EXERCISE BRIEF
Each line in the data holding "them" should be listed.

RECORDS PROVIDED

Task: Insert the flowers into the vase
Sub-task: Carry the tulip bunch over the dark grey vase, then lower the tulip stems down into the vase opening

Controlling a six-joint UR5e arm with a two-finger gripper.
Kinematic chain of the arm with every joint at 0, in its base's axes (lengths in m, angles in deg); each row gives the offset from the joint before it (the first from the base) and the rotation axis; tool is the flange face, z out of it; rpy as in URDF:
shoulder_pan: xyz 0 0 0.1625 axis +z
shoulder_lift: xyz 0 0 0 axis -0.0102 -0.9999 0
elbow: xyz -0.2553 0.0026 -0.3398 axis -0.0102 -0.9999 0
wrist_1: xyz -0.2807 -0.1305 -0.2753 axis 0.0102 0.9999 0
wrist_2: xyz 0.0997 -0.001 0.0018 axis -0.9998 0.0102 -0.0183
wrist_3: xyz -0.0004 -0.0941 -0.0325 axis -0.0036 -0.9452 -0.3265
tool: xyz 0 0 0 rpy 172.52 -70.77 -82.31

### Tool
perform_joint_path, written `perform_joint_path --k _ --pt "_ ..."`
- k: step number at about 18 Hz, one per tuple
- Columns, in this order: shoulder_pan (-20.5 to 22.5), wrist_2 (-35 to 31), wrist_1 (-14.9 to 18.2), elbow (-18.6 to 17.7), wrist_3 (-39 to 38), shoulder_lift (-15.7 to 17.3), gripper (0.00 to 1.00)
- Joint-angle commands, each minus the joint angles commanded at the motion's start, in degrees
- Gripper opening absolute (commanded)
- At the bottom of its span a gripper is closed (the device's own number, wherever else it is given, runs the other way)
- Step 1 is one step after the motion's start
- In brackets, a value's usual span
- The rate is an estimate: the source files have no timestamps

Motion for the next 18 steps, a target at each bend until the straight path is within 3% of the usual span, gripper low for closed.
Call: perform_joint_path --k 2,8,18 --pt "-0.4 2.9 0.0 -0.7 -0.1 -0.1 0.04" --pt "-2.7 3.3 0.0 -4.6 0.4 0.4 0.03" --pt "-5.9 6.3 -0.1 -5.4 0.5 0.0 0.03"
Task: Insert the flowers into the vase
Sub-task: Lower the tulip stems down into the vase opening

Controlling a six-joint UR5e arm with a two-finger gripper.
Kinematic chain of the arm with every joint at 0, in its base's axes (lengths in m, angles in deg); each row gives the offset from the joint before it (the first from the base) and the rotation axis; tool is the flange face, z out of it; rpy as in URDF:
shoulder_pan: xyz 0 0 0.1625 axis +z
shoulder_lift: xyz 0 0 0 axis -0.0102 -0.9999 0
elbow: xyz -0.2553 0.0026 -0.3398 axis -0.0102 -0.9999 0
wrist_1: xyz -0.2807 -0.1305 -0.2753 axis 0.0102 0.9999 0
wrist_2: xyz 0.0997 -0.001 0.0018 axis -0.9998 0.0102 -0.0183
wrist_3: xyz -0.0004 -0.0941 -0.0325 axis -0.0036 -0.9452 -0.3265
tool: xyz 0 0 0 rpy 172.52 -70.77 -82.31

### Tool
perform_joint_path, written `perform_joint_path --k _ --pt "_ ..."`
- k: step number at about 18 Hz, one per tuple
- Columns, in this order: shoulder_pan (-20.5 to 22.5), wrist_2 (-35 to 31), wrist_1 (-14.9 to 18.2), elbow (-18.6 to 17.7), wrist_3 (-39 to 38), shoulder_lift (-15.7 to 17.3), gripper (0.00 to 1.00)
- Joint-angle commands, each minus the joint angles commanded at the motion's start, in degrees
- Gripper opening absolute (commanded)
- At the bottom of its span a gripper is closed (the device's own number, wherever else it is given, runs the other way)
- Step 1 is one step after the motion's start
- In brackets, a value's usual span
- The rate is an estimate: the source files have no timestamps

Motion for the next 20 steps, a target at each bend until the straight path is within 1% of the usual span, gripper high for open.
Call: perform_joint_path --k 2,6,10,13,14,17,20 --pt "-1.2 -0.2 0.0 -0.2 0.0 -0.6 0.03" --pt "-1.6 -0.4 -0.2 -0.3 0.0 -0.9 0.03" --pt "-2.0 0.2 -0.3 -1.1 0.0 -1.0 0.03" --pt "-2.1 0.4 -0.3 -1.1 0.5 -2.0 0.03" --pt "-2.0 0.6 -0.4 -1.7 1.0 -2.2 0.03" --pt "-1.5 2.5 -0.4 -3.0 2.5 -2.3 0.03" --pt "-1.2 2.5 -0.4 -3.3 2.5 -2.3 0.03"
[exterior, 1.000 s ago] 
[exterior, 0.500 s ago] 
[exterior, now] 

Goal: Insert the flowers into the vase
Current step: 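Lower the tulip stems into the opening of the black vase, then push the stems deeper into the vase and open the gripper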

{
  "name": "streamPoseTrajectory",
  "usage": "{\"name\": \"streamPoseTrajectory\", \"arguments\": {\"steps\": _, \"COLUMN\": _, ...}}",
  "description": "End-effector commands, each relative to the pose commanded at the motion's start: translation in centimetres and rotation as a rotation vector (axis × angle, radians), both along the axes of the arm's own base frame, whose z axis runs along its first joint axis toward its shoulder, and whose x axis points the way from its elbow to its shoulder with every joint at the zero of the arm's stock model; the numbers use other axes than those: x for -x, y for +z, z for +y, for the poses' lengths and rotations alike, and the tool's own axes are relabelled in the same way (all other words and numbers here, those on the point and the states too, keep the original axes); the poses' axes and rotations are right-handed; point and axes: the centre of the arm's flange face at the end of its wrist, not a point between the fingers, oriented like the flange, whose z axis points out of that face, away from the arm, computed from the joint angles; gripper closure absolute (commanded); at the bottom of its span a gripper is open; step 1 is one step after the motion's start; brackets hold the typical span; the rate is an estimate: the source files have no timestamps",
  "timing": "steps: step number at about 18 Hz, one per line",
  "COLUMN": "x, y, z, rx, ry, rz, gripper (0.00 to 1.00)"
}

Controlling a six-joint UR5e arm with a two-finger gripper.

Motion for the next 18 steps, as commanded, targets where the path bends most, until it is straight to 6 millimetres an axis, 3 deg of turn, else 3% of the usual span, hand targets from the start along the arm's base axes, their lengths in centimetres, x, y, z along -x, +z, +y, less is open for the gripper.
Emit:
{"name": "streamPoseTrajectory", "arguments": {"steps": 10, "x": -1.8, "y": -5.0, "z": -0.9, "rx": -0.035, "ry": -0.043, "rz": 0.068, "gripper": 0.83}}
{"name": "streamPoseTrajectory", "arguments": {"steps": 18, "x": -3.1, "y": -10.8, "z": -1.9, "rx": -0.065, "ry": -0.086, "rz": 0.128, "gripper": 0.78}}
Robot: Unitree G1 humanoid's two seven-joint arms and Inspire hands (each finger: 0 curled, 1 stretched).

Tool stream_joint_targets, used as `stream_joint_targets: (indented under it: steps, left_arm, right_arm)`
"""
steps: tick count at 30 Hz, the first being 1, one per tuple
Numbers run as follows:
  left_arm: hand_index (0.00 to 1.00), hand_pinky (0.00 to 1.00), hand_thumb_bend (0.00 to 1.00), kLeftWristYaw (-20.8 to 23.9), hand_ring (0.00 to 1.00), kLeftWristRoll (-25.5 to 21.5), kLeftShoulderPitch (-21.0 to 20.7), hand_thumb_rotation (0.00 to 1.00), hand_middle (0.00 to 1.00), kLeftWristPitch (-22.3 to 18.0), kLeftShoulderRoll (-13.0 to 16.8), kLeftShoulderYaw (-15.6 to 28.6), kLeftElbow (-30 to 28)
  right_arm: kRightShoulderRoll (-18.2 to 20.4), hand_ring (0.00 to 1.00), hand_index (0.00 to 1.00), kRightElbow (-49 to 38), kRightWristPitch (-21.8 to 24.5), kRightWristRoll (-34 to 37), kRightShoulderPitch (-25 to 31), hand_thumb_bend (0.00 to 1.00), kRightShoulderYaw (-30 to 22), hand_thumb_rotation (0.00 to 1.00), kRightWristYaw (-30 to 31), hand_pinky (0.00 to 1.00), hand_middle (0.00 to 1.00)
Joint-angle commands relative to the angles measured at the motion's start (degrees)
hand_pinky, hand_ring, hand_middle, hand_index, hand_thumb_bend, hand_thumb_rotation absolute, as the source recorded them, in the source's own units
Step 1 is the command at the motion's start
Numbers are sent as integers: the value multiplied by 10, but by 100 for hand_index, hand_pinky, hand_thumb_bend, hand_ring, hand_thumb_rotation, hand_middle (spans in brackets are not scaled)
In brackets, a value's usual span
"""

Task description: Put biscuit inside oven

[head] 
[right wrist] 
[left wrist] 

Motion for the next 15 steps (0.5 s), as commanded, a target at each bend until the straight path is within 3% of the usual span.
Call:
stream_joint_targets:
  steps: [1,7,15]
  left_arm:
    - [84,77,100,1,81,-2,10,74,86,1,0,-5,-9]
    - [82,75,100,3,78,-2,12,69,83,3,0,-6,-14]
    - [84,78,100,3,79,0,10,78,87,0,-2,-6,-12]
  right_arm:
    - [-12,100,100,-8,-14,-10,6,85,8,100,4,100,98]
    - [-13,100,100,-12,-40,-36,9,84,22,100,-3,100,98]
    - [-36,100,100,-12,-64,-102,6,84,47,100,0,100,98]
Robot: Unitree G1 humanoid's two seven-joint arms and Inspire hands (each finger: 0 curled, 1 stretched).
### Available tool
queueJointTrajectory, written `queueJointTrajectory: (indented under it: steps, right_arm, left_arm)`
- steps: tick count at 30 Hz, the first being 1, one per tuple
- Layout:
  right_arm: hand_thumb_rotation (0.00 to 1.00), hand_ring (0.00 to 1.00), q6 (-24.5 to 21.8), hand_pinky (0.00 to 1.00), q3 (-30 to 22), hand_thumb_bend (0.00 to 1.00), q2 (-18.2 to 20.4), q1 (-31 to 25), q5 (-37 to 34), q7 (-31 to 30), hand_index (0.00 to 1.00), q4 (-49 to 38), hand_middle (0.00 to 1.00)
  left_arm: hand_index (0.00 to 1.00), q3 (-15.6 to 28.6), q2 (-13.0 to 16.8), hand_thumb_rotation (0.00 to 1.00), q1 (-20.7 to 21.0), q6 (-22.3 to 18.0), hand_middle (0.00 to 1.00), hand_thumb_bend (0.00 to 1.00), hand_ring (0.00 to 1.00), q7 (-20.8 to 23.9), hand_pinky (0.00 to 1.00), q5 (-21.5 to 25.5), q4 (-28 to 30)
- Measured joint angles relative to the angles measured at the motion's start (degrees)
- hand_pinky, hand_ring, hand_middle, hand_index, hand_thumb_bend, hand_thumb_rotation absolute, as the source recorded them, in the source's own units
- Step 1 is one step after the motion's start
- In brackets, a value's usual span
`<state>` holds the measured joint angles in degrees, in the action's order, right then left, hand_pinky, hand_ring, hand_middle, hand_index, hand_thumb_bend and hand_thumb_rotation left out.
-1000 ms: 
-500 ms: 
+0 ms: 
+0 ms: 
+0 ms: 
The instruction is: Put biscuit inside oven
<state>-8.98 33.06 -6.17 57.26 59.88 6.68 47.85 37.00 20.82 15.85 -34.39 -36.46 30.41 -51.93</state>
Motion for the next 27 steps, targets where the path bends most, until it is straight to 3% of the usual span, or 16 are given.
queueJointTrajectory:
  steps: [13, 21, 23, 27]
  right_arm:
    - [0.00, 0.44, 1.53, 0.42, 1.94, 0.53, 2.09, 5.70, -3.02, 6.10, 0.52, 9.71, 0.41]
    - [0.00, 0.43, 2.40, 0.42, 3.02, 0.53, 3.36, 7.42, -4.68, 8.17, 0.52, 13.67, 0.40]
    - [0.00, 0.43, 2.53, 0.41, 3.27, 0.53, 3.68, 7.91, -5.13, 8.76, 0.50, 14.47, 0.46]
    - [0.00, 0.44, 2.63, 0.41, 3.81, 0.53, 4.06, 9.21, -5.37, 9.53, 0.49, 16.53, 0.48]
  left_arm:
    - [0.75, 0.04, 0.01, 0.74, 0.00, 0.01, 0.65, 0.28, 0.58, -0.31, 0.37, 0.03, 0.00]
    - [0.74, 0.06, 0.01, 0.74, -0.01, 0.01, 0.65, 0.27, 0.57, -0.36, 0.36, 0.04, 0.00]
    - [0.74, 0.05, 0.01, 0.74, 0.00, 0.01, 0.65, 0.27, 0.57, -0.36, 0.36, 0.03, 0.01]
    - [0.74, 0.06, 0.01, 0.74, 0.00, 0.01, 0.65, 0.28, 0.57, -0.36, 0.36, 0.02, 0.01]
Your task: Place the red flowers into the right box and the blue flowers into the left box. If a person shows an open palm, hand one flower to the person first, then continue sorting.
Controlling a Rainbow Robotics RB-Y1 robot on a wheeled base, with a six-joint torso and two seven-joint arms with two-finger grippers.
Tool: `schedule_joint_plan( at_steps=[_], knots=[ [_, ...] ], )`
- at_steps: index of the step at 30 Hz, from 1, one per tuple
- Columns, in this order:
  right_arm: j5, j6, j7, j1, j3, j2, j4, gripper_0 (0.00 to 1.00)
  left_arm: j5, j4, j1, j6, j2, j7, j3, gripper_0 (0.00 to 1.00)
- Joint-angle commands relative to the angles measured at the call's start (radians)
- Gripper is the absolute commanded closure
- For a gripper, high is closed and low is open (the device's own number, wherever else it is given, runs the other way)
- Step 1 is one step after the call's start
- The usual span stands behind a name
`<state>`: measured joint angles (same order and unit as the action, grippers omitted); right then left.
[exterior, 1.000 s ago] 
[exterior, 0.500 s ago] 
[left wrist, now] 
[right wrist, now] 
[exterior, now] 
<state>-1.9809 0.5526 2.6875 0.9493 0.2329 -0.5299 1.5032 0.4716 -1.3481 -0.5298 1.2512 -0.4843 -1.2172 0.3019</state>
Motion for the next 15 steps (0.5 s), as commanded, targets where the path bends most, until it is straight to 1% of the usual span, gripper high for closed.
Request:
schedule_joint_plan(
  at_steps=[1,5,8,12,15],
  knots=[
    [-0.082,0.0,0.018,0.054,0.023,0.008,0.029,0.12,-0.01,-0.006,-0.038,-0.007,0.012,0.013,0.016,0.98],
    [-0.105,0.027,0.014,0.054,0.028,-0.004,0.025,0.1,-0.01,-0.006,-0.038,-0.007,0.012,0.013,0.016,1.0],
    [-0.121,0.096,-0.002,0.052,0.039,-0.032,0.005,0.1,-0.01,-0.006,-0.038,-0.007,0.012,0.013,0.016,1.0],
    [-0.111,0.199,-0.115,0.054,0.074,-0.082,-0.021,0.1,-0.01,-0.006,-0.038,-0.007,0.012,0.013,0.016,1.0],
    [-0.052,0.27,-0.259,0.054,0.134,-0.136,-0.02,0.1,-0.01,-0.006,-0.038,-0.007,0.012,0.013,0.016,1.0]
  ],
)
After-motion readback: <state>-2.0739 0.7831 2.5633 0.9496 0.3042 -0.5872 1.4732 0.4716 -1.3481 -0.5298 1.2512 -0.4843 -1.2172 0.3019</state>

WRITTEN SOLUTION
hand_pinky, hand_ring, hand_middle, hand_index, hand_thumb_bend, hand_thumb_rotation absolute, as the source recorded them, in the source's own units
- hand_pinky, hand_ring, hand_middle, hand_index, hand_thumb_bend, hand_thumb_rotation absolute, as the source recorded them, in the source's own units

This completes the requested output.